0

I'm currently working with a data set containing raw text which I should pre-process:

from nltk.corpus import stopwords
from nltk.tokenize import word_tokenize 
from nltk.stem import SnowballStemmer
from nltk.stem.wordnet import WordNetLemmatizer

stop_words = set(stopwords.words('english'))
stemmer = SnowballStemmer('english')
lemma = WordNetLemmatizer()

from autocorrect import spell

for df in [train_df, test_df]:
    df['comment_text'] = df['comment_text'].apply(lambda x: word_tokenize(str(x)))
    df['comment_text'] = df['comment_text'].apply(lambda x: [lemma.lemmatize(spell(word)) for word in x])
    df['comment_text'] = df['comment_text'].apply(lambda x: ' '.join(x))

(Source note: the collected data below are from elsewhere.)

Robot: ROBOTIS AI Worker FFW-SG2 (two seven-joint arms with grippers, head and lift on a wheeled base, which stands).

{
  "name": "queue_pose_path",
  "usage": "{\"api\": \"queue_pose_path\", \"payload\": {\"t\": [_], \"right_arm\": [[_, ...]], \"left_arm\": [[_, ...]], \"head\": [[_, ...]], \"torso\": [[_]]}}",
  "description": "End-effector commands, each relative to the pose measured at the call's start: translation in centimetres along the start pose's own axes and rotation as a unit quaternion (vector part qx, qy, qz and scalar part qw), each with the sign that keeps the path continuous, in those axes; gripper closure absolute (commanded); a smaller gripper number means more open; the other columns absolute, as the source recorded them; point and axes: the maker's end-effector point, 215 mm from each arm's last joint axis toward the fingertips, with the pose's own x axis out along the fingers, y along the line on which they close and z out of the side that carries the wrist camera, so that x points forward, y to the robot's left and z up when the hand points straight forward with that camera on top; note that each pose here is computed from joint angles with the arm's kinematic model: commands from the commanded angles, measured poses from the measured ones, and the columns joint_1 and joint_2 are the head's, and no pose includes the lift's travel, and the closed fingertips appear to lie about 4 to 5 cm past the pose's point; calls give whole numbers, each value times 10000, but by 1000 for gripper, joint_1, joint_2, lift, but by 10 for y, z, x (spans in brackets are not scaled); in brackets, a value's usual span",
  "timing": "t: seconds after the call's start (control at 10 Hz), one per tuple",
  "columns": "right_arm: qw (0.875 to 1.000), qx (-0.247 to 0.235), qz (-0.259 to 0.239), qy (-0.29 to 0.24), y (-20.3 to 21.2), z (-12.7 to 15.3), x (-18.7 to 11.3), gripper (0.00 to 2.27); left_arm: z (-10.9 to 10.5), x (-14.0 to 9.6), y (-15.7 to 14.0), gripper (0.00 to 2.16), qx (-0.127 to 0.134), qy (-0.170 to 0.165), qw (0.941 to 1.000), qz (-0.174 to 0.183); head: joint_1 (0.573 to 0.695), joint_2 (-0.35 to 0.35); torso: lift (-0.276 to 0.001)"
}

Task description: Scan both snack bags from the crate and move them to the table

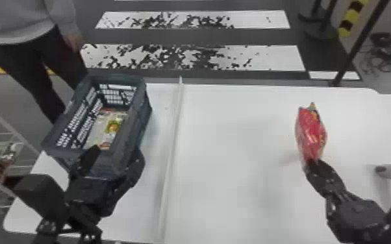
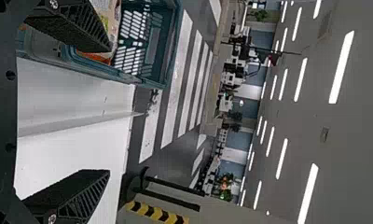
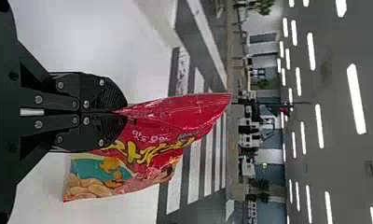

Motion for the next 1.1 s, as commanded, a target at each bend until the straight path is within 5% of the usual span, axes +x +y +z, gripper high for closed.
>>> {"api": "queue_pose_path", "payload": {"t": [0.0, 0.2, 0.4, 0.5, 0.7, 0.9, 1.0], "right_arm": [[9910, 1266, -27, -446, -29, 34, -8, 2243], [9388, 3395, 486, -329, -36, 26, -22, 2246], [8673, 4848, 1012, -508, -33, 23, -42, 2246], [8474, 5152, 1092, -670, -38, 24, -49, 2246], [8375, 5379, 710, -649, -59, -8, -53, 2246], [8675, 4954, -10, -445, -83, -53, -57, 2223], [8734, 4863, -80, -252, -80, -67, -64, 1774]], "left_arm": [[-1, 1, -4, 70, -15, 6, 10000, -36], [-3, 1, -8, 70, -1, 26, 10000, -72], [-5, 0, -7, 70, 12, 50, 10000, -65], [-6, 0, -10, 70, 13, 56, 9999, -88], [-6, 1, -15, 70, -9, 38, 9999, -125], [-7, 1, -17, 70, 15, 42, 9999, -132], [-7, 1, -16, 70, 19, 41, 9999, -126]], "head": [[695, 29], [695, -28], [695, -48], [695, -51], [695, -74], [695, -127], [695, -150]], "torso": [[-87], [-87], [-87], [-87], [-87], [-87], [-87]]}}
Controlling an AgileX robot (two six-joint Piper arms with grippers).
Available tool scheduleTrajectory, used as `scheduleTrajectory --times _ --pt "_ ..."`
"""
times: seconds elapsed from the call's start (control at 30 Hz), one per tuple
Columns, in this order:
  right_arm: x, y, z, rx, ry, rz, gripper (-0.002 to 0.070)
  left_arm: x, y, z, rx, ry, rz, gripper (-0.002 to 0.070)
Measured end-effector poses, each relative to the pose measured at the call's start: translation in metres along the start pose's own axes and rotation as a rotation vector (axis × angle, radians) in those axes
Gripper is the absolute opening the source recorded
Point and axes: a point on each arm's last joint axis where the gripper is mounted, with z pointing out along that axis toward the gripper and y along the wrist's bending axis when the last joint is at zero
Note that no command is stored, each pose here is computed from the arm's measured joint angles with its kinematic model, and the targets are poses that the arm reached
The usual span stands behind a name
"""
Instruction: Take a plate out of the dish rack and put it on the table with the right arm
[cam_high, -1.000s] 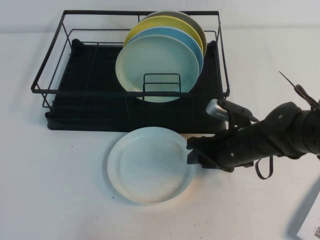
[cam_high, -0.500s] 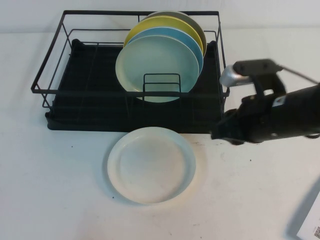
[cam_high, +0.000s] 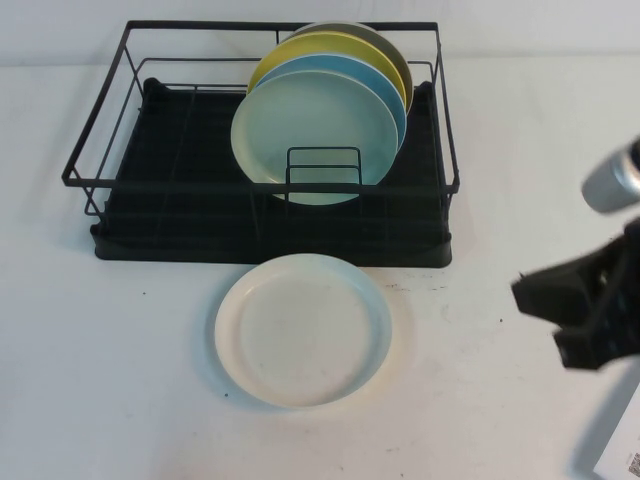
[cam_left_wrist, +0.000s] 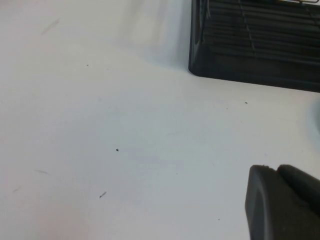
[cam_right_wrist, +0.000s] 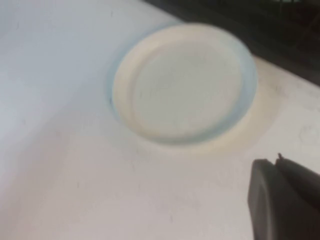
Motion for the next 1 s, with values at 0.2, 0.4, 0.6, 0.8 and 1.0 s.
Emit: scheduleTrajectory --times 0.2,0.4,0.6,0.8,1.0 --pt "0.016 0.003 -0.016 0.005 0.105 -0.063 -0.0018 0.000 0.000 0.000 0.000 0.000 0.000 -0.0004" --pt "0.021 0.002 -0.017 0.021 0.155 -0.089 -0.0018 0.000 0.000 0.000 0.000 0.000 0.000 -0.0004" --pt "0.028 -0.005 -0.015 0.075 0.114 -0.113 -0.0018 0.000 0.000 0.000 0.000 0.000 0.000 -0.0004" --pt "0.080 -0.029 -0.016 0.251 -0.047 -0.112 -0.0018 0.000 0.000 0.000 0.000 0.000 0.000 -0.0004" --pt "0.151 -0.048 -0.016 0.473 -0.297 -0.140 -0.0018 0.000 0.000 0.000 0.000 0.000 0.000 -0.0004"
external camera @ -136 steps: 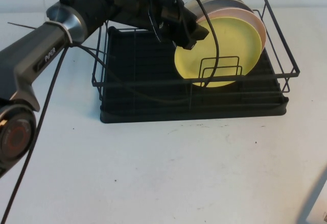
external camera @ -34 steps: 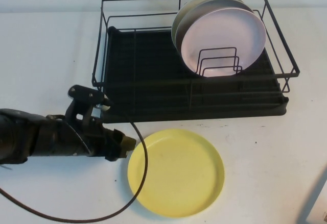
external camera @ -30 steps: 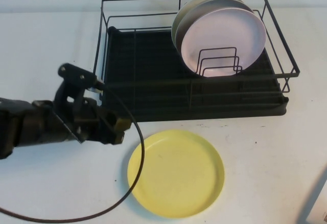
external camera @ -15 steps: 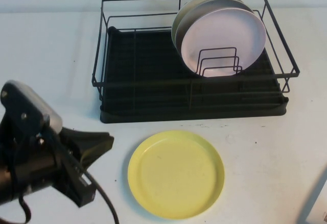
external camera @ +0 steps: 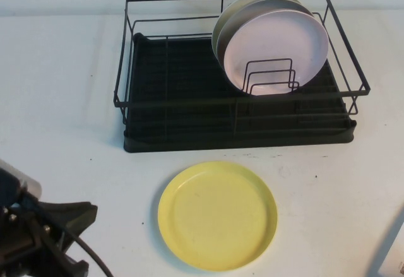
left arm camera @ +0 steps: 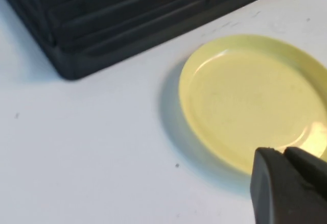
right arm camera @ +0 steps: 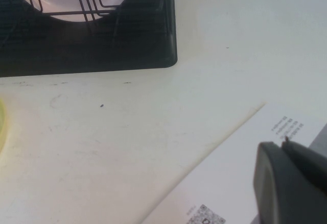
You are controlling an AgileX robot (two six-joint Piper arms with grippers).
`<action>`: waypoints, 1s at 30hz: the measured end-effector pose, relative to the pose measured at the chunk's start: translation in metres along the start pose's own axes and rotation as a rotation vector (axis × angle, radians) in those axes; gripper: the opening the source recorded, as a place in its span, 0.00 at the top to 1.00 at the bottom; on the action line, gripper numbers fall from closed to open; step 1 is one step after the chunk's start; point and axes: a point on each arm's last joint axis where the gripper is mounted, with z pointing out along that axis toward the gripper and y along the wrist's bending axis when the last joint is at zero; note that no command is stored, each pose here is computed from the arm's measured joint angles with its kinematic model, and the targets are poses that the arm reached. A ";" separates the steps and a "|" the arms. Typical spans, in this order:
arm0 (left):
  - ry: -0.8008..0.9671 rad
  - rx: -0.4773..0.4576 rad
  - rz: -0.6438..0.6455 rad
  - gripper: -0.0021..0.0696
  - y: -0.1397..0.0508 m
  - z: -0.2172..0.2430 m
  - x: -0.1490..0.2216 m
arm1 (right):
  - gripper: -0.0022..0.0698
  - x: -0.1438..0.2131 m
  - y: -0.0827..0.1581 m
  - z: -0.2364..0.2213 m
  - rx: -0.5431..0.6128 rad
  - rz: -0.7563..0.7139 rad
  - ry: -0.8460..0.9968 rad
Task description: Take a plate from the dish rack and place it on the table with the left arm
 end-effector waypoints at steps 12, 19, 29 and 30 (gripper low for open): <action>-0.277 -0.251 -0.099 0.97 0.003 -0.023 0.040 | 1.00 0.000 0.000 0.000 0.000 0.000 0.000; -0.377 -0.351 -0.115 0.97 0.005 -0.025 0.070 | 1.00 0.000 0.000 0.000 0.000 0.000 0.000; -0.420 -0.430 -0.205 0.97 0.005 -0.024 0.105 | 1.00 0.000 0.000 0.000 0.000 0.000 0.000; -0.416 -0.447 -0.207 0.97 0.005 -0.025 0.106 | 1.00 0.000 0.000 0.000 0.000 0.000 0.000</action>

Including the spell function, however, rises the memory usage til a point that I get a "Memory error". This doesn't happen without the usage of such function. I'm wondering if there is a way to optimize this process keeping the spell function (the data set has lots of misspelled words).

enter image description here

2 Answers 2

2

I haven't got access to your dataframe so this is a bit speculative, but here goes...

DataFrame.apply will run the lambda function on the whole column at once, so it is probably holding the progress in memory. Instead, you could convert the lambda function into a pre-defined function and use DataFrame.map instead, which applies the function element-wise instead.

def spellcheck_string(input_str):
    return [lemma.lemmatize(spell(word)) for word in x]

for df in [train_df, test_df]:
   # ...
    df['comment_text'] = df['comment_text'].map(spellcheck_string)
   # ...

Could you give this a try and see if it helps?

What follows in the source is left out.